** Exercise **
Please keep to the lines below from the one with "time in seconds" through the one with "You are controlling", and restate them word for word, ends included.
☆ ☆ ☆ ☆
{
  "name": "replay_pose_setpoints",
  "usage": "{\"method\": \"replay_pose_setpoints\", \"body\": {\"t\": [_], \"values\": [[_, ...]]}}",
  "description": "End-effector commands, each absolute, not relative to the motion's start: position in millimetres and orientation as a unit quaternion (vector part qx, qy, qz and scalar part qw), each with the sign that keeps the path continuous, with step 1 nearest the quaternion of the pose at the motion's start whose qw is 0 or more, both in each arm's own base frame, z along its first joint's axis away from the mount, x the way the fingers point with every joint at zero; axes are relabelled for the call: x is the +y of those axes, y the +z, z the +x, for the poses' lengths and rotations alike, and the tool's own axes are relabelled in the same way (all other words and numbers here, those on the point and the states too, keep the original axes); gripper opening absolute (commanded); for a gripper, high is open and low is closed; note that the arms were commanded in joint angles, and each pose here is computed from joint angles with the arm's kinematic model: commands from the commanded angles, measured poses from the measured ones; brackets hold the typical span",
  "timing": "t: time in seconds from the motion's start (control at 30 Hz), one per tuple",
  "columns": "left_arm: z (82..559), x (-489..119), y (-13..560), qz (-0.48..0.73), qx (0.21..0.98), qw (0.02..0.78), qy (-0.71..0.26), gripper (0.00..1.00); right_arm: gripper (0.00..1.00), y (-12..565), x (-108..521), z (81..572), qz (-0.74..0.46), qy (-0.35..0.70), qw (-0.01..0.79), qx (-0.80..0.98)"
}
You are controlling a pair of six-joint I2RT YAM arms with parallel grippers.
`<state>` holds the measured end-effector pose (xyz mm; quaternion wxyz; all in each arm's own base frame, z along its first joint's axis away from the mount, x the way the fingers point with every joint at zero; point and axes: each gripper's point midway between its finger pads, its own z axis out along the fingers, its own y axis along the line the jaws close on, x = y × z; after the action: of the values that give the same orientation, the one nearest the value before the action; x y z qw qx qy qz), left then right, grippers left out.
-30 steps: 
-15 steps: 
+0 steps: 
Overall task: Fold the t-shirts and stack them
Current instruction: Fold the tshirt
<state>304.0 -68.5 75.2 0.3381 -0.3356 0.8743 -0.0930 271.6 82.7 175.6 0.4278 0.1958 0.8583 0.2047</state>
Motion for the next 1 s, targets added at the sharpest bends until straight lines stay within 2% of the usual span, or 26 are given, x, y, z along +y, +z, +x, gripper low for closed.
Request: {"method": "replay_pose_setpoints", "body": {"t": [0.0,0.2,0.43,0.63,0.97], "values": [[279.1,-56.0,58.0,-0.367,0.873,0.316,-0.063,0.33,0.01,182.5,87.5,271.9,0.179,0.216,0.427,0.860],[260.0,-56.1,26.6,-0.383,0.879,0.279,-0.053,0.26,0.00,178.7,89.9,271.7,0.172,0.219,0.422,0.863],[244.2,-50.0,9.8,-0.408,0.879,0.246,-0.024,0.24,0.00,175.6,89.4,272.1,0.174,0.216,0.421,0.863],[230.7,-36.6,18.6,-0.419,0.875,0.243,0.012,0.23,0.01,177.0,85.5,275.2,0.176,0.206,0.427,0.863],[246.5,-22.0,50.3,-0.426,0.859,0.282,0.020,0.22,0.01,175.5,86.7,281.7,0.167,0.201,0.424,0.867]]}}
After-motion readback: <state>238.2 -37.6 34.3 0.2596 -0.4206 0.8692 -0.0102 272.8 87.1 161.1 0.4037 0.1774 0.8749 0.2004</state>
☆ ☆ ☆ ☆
** Result of the task **
  "timing": "t: time in seconds from the motion's start (control at 30 Hz), one per tuple",
  "columns": "left_arm: z (82..559), x (-489..119), y (-13..560), qz (-0.48..0.73), qx (0.21..0.98), qw (0.02..0.78), qy (-0.71..0.26), gripper (0.00..1.00); right_arm: gripper (0.00..1.00), y (-12..565), x (-108..521), z (81..572), qz (-0.74..0.46), qy (-0.35..0.70), qw (-0.01..0.79), qx (-0.80..0.98)"
}
You are controlling a pair of six-joint I2RT YAM arms with parallel grippers.

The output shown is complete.